Why are map projections of the Earth not charts

differential-geometrymanifolds

The Earth is a classic example of a 2D manifold. Looks Euclidean to us, but is most definitely curved.

I am self teaching some differential geometry and I don't quite understand the difference between two things.

So I understand that a chart is a mapping between a subset of the manifold and Eulclidean space, but what I don't understand is how this relates to maps of the Earth.

I have read that it is impossible to represent the surface of the Earth/sphere with just a single chart. However, there are definitely maps of the earth that encompass every point. I have seen one that is centered around the north pole, for example, that includes the whole surface – except the south pole is definitely misrepresented somewhat, as it is wrapped around the edges.

So what is it about map projections that means they are not considered charts?

One presumes some level of maths is needed to perform a map projection, are there specific rules for what makes a chart a chart?

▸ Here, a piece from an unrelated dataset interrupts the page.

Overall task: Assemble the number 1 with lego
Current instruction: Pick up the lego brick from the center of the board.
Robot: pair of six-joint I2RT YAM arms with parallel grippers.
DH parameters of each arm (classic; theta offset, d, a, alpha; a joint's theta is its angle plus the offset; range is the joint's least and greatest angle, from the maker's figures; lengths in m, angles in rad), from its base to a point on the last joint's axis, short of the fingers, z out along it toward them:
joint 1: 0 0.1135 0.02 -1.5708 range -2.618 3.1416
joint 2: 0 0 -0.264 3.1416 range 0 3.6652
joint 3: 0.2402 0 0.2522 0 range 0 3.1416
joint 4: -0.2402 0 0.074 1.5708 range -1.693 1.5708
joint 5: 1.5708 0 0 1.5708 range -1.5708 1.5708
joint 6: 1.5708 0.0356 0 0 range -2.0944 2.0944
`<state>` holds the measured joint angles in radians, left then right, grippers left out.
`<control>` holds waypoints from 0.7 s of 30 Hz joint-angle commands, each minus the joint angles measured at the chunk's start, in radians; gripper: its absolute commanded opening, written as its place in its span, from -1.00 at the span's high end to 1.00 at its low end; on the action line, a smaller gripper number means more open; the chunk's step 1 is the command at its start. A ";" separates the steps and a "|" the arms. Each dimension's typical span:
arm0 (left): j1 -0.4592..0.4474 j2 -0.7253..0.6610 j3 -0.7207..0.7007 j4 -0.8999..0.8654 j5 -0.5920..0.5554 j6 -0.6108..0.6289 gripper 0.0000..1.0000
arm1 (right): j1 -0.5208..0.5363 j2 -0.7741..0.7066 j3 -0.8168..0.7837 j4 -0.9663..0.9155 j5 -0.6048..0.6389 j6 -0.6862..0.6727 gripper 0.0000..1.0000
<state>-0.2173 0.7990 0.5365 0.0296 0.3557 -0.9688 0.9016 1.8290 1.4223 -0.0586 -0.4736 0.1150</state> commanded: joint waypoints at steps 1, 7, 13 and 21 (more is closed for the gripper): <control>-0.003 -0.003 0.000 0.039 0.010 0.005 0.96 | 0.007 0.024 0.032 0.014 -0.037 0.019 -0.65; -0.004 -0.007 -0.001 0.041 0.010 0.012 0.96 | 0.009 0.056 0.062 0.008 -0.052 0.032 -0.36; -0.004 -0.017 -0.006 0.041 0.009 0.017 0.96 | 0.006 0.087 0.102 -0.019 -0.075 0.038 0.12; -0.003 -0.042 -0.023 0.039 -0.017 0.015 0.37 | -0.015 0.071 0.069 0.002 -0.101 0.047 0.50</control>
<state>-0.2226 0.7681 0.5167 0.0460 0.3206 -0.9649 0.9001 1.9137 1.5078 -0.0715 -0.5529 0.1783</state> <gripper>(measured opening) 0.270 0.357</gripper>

And presumably these rules are broken for map projections?

Best Answer

A mapping $U \to \mathbb R^n$ from an open subset $U$ of your manifold is not a chart if one point of $U$ is "wrapped around the edges."

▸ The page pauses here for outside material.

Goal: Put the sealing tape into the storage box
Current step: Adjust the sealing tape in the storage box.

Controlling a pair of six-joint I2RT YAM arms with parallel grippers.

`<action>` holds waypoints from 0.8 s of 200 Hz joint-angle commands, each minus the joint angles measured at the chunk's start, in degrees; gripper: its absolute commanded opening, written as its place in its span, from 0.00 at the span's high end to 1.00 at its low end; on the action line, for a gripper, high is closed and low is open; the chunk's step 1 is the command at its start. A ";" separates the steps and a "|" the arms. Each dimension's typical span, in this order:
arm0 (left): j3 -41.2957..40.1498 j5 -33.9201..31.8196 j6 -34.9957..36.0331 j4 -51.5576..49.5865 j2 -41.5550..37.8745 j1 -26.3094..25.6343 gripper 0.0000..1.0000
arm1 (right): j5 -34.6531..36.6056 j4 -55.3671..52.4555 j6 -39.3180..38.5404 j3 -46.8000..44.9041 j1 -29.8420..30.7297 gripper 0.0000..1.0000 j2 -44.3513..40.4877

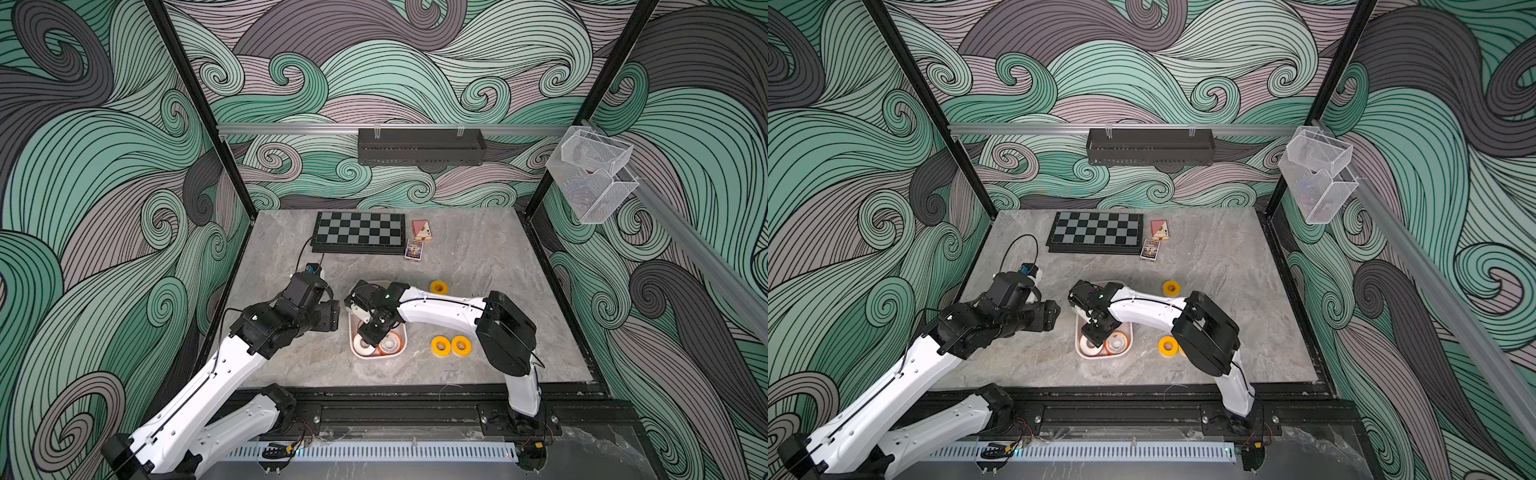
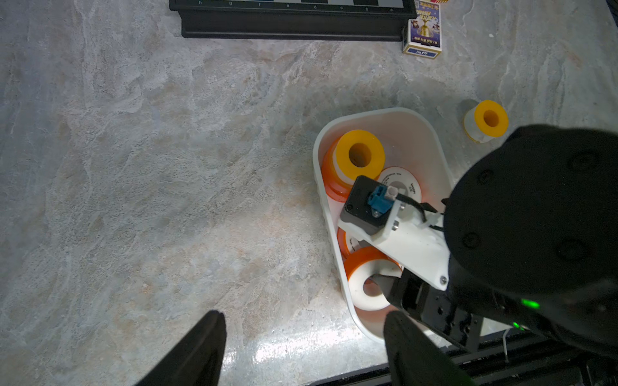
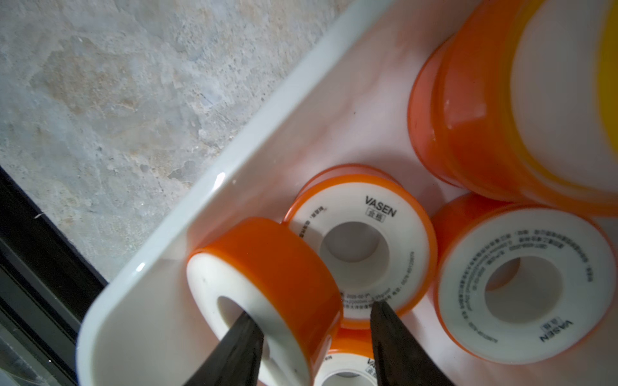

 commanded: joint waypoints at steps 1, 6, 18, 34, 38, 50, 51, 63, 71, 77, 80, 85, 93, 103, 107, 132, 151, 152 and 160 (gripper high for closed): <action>0.37 -0.74 -0.34 -1.33 -0.60 -0.25 0.22 | 1.31 1.08 -0.19 0.55 0.03 0.48 0.22; 0.38 -0.76 -0.32 -1.33 -0.57 -0.24 0.22 | 1.29 1.23 -0.08 0.43 0.01 0.48 0.08; 0.38 -0.64 -0.37 -1.33 -0.57 -0.23 0.22 | 1.43 1.20 0.12 0.64 -0.01 0.53 0.03; 0.41 -0.68 -0.39 -1.33 -0.46 -0.29 0.21 | 1.60 1.19 0.38 0.72 -0.05 0.55 -0.06; 0.37 -0.66 -0.33 -1.33 -0.48 -0.30 0.22 | 1.64 1.19 0.46 0.69 -0.05 0.56 -0.06; 0.27 -0.71 -0.33 -1.33 -0.49 -0.30 0.22 | 2.11 1.20 0.77 0.69 -0.06 0.57 -0.14; 0.32 -0.71 -0.32 -1.33 -0.44 -0.30 0.22 | 2.14 1.19 0.84 0.69 -0.06 0.57 -0.14; 0.33 -0.58 -0.39 -1.33 -0.49 -0.30 0.22 | 2.22 1.20 1.06 0.51 -0.09 0.60 -0.45; 0.32 -0.61 -0.37 -1.33 -0.49 -0.30 0.22 | 2.11 1.25 1.21 0.36 -0.05 0.61 -0.71; 0.29 -0.62 -0.37 -1.29 -0.39 -0.30 0.22 | 2.00 1.26 1.33 0.37 -0.08 0.62 -0.97; 0.28 -0.53 -0.36 -1.33 -0.40 -0.30 0.22 | 1.97 1.24 1.31 0.29 -0.05 0.62 -1.08; 0.30 -0.51 -0.38 -1.30 -0.38 -0.30 0.22 | 1.95 1.17 1.35 0.20 -0.05 0.62 -1.26; 0.30 -0.50 -0.34 -1.33 -0.37 -0.30 0.22 | 1.95 1.21 1.43 0.16 -0.06 0.63 -1.58; 0.27 -0.44 -0.29 -1.33 -0.27 -0.32 0.22 | 1.90 1.23 1.50 0.07 -0.11 0.63 -2.13; 0.27 -0.44 -0.38 -1.29 -0.37 -0.30 0.22 | 1.84 1.19 1.53 -0.01 -0.16 0.63 -2.39; 0.23 -0.30 -0.23 -1.25 -0.40 -0.31 0.22 | 0.36 1.24 2.20 -0.36 -0.57 0.64 -4.32; 0.19 -0.22 -0.28 -1.25 -0.32 -0.30 0.22 | -1.19 1.22 2.40 -0.62 -1.36 0.64 -5.40; 0.23 -0.24 -0.30 -1.25 -0.27 -0.30 0.22 | -1.22 1.21 2.40 -0.63 -1.36 0.64 -5.45; 0.23 -0.22 -0.28 -1.20 -0.31 -0.30 0.22 | -1.25 1.14 2.31 -0.73 -1.87 0.64 -5.89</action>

You may have answered your own question with that single sentence.

The problem isn't that it's impossible to make a map projection covering every point on Earth--the problem is that every such projection represents at least one point too many times. It gives a one-to-many correspondence that is not a function. Alternatively, if you erase the redundant copies of each such point and keep just one, you still don't have a continuous mapping at that point, so you still don't have a chart in the mathematical sense.

If you remove one point from a sphere $S$ to get an open set $S_1,$ a stereographic projection gives a nice conformal mapping $S_1 \to \mathbb R^2.$ In mathematics, however, a sphere with one point removed is not a sphere. It's a sphere with one point removed.